Co to jest Instytut Świecki?

"A secular institute is an institute of consecrated life in which Christ’s faithful, living in the world, strive for the perfection of charity and endeavor to contribute to the sanctification of the world, especially from within” (Canon 710).

Secular institutes are a still young reality in the history of the Church. They emerged in the first half of the nineteenth century and were approved by Pope Pius XII in 1947 through the Apostolic Constitution Provida Mater Ecclesia and via the Motu Proprio Primo Feliciter in 1948.

Until then, all those who wanted to devote themselves to God had to leave the world and enter religion, either in a Religious Order or in a Congregation. Since the appearance of Secular Institutes, lay people who feel the call to live the evangelical counsels of chastity, poverty and obedience, can consecrate themselves to God, without losing their secular state in the Church, by sanctifying themselves in the world and from within the world itself.

Secular institutes combine secularity and consecration: in fact, the members of a secular institute are fully secular and fully consecrated, joining in themselves two realities that until now were incompatible with each other. They are fully consecrated to God as the religious and they are as secular as the rest of the Christians who are not clerics. The fact that they live in the midst of the world, performing the most varied professions in different social environments, does not diminish their consecration. Nothing loses their secular essence not even the reason of being consecrated to God. The member of a secular institute is not a member of a religious order. He or She is a lay person (a doctor, a teacher, a lawyer, a mechanic ... ), a lay person consecrated to God by the following of the evangelical counsels. He or she lives in the world within the ordinary circumstances of family, work and social life, which weave his or her own existence.

Thus, secular institutes unite these two realities which had been previously considered incompatible: secularity (by which its members remain laypeople) and total consecration of the life to God. Hence, it is not easy to understand this is a gift that the Holy Spirit gave to his Church: consecrated secularity.

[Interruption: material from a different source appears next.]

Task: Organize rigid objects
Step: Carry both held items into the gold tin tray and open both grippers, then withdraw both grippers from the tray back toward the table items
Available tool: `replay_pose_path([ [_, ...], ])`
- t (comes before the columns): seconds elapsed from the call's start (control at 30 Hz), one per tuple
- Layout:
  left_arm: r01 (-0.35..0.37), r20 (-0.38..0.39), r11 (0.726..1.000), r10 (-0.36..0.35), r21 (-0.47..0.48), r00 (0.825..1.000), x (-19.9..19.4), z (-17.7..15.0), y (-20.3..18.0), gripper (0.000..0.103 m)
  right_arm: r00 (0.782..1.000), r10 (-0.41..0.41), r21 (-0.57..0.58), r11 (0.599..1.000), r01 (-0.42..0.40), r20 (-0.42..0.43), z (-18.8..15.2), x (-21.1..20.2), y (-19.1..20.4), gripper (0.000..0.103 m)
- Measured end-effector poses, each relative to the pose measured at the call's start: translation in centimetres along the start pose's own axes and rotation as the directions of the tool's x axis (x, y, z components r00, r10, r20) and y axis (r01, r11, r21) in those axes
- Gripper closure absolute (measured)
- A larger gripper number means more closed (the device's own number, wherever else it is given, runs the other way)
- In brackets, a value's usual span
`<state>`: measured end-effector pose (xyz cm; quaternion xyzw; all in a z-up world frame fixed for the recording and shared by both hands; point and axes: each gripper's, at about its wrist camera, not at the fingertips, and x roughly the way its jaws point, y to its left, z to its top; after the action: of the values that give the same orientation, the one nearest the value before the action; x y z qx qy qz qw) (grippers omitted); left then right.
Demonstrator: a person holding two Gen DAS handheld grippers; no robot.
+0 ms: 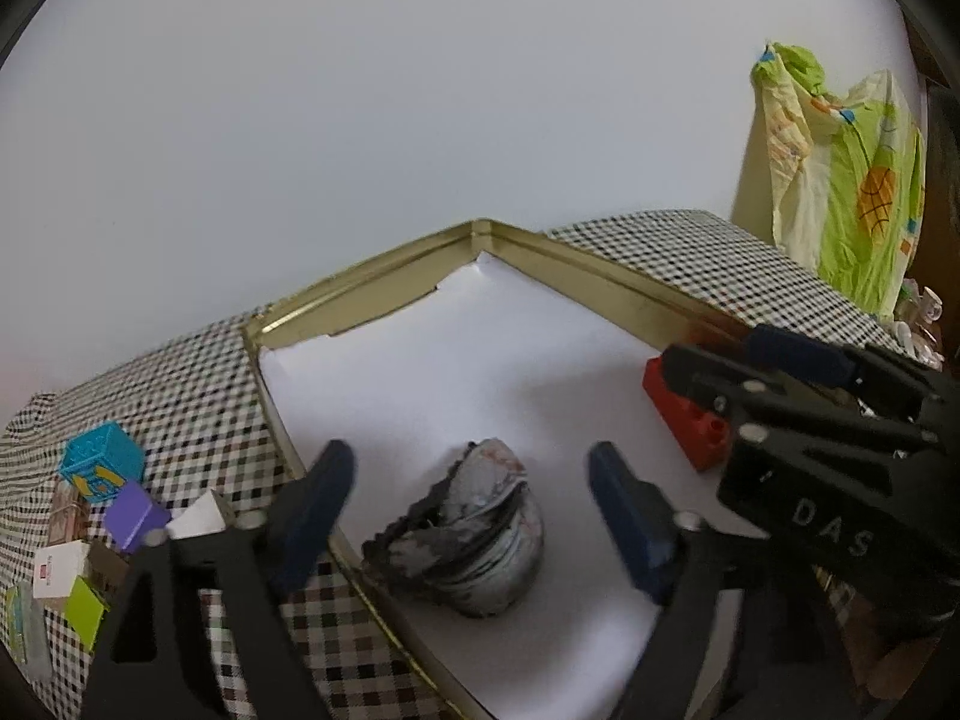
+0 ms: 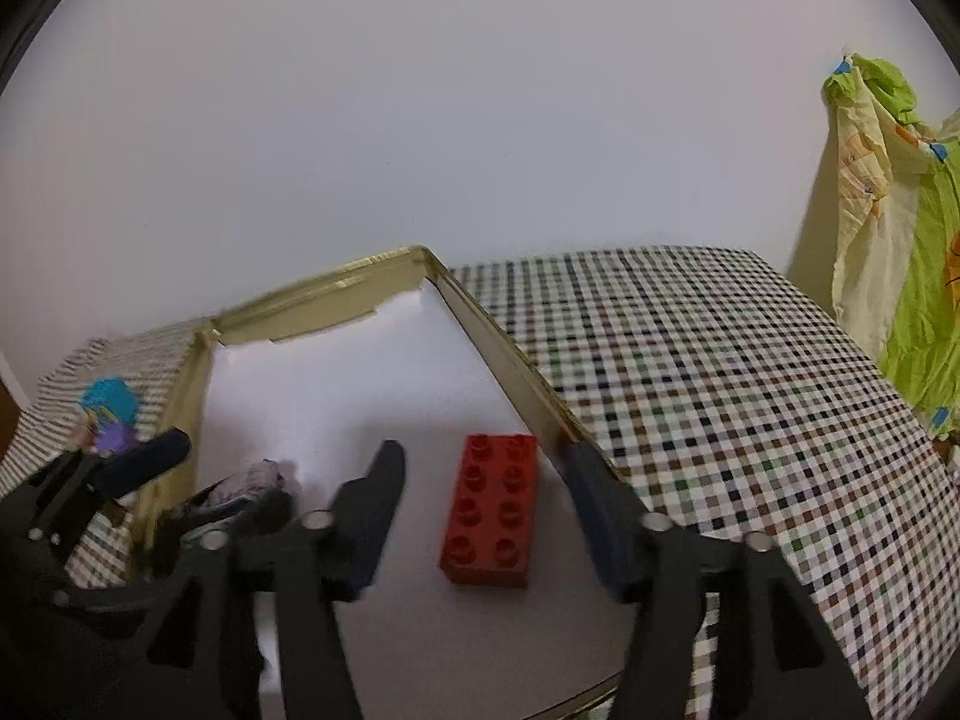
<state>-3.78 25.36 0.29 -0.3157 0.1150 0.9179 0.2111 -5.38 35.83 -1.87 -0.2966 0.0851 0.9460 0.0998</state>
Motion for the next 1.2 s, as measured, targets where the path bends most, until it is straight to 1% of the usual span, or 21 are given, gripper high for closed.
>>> replay_pose_path([
  [0.03, -0.003, 0.014, 1.0, 0.003, -0.003, 1.0, -0.3, -0.1, 0.1, 0.004, 1.0, -0.004, 0.0, 1.0, 0.004, 0.021, 0.0, -0.4, 0.0, 0.04],
  [0.07, -0.008, 0.03, 1.0, 0.008, -0.01, 1.0, -0.6, -0.1, 0.2, 0.001, 0.999, -0.016, -0.005, 1.0, 0.017, 0.047, 0.1, -0.8, 0.0, 0.038],
  [0.13, -0.011, 0.05, 0.999, 0.013, -0.031, 0.999, -1.0, -0.2, 0.7, 0.001, 0.993, -0.06, -0.006, 0.998, 0.061, 0.097, 0.2, -1.6, -0.1, 0.03],
  [0.2, -0.004, 0.052, 0.998, 0.007, -0.056, 0.999, -1.0, -0.2, 1.2, 0.001, 0.986, -0.093, 0.012, 0.996, 0.092, 0.14, 0.3, -2.4, -0.4, 0.027],
  [0.27, -0.006, 0.043, 0.997, 0.009, -0.081, 0.999, -1.0, -0.2, 1.7, 0.001, 0.98, -0.109, 0.043, 0.994, 0.103, 0.166, 0.4, -2.9, -0.9, 0.026],
  [0.37, -0.007, 0.047, 0.994, 0.012, -0.108, 0.999, -1.2, -0.3, 2.2, 0.001, 0.98, -0.107, 0.082, 0.992, 0.094, 0.169, 0.5, -3.3, -1.9, 0.026],
  [0.47, -0.02, 0.056, 0.994, 0.026, -0.111, 0.998, -1.4, -0.4, 2.5, 0.001, 0.98, -0.113, 0.106, 0.99, 0.097, 0.162, 0.5, -3.2, -2.3, 0.026],
  [0.53, -0.042, 0.064, 0.994, 0.048, -0.104, 0.997, -1.7, -0.5, 2.7, 0.001, 0.977, -0.114, 0.114, 0.989, 0.094, 0.18, 0.5, -3.5, -2.4, 0.026],
  [0.63, -0.082, 0.089, 0.992, 0.09, -0.093, 0.992, -2.2, -0.6, 2.9, 0.001, 0.958, -0.119, 0.108, 0.99, 0.093, 0.262, 0.3, -4.9, -2.4, 0.026],
  [0.73, -0.133, 0.117, 0.987, 0.143, -0.089, 0.983, -2.8, -0.7, 3.3, 0.001, 0.938, -0.134, 0.084, 0.99, 0.113, 0.32, 0.1, -5.4, -1.6, 0.026],
  [0.87, -0.166, 0.124, 0.981, 0.178, -0.099, 0.976, -3.2, -1.0, 4.4, 0.001, 0.924, -0.169, 0.056, 0.986, 0.16, 0.342, 0.1, -5.4, -0.8, 0.025],
  [0.93, -0.167, 0.123, 0.979, 0.181, -0.119, 0.976, -3.4, -1.2, 5.2, 0.001, 0.92, -0.176, 0.055, 0.984, 0.168, 0.351, 0.0, -5.6, -0.6, 0.025],
  [1.03, -0.17, 0.12, 0.975, 0.188, -0.144, 0.975, -3.6, -1.5, 6.4, 0.001, 0.906, -0.179, 0.064, 0.984, 0.167, 0.383, -0.1, -6.2, -0.5, 0.025],
  [1.1, -0.18, 0.123, 0.971, 0.2, -0.161, 0.972, -3.8, -1.7, 7.0, 0.001, 0.893, -0.192, 0.06, 0.981, 0.183, 0.407, -0.3, -6.5, -0.3, 0.025],
  [1.2, -0.186, 0.123, 0.966, 0.209, -0.177, 0.97, -4.1, -1.9, 7.7, 0.001, 0.884, -0.212, 0.047, 0.976, 0.212, 0.417, -0.5, -6.8, 0.2, 0.025],
])
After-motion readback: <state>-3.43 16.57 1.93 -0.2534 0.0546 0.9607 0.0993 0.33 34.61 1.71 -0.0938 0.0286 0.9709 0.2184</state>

So, since Pius XII onwards, all the popes have emphasized that secular institutes are the work of the Holy Spirit that constantly renews its Church to meet the needs of today's evangelistic mission in the world. Secular institutes are located in the context of the conciliar way of the Church to rediscover the value of creation and the original call addressed to each person in their mission to care the world and transform it according to the God’s will ( cf. Gen. 2 15 ).

"Now it is necessary to know and make known this vocation that is so relevant and, I should say, so urgent, the vocation of persons who consecrate themselves to God by practicing the evangelical counsels and strive to immerse their whole lives and all their activities in that special consecration, creating in themselves a total availability to the Father's will and working to change the world from within” said Blessed John Paul II (3/5/83).

Nowadays most of the fields of human activity that rule the world and determine behavioral patterns for all humanity are in the hands of the laity. If there are people consecrated to God, who love the Lord as the only love of their lives and, in turn, are fully competent in the practice of their profession- which they perform as a way of ordering all human realities according to God’s will - then it is more likely that the world will be renewed in Christ "from within like leaven" (Lumen Gentium 31). Thanks to this vital synthesis between consecration and secularity, the member of a secular institute combines in his or her life the passion for God and the passion for humanity. He or she gives himself or herself fully to God and to the world so that the world can perceive the salt of the Gospel, the fragrance of Christ.

The doctrine of the Church also expects that priests to associate to secular institutes. Although due to the sacrament of the Holy Orders they become pastors of the People of God, dedicating their lives to the ministry of the Word and the Sacraments, by no means do they lose their intrinsic relationship with the world. And this fact enables them to participate in the charism of secular institutes by offering this experience of consecration in the world through the evangelical counsels of the presbytery in which they are inserted.

Many are the circumstances and needs of the world. So, many are the kinds of secular institutes. There are only female institutes, which are the majority. Others are only made up of laymen, or include priests too. And finally, there are secular institutes that combine the three branches: laymen, laywomen and priests.

As for their lifestyles, many members of secular institutes live with their families or alone. Others form small groups of common life. Some secular institutes have their own apostolic works, while others reject them by rule. In short, there exists within these institutes a healthy and rich pluralism that the Church has always kept and defended.
The charisma of secular institutes expresses clearly some of the basic guidelines outlined by the Second Vatican Council: the universal call to holiness, the presence in the world to sanctify it from within, etc. "If they remain faithful to their vocation, they will be like an experimental laboratory in which the Church tests the concrete modes of its relations with the world" (Paul VI, March 25th, 1976).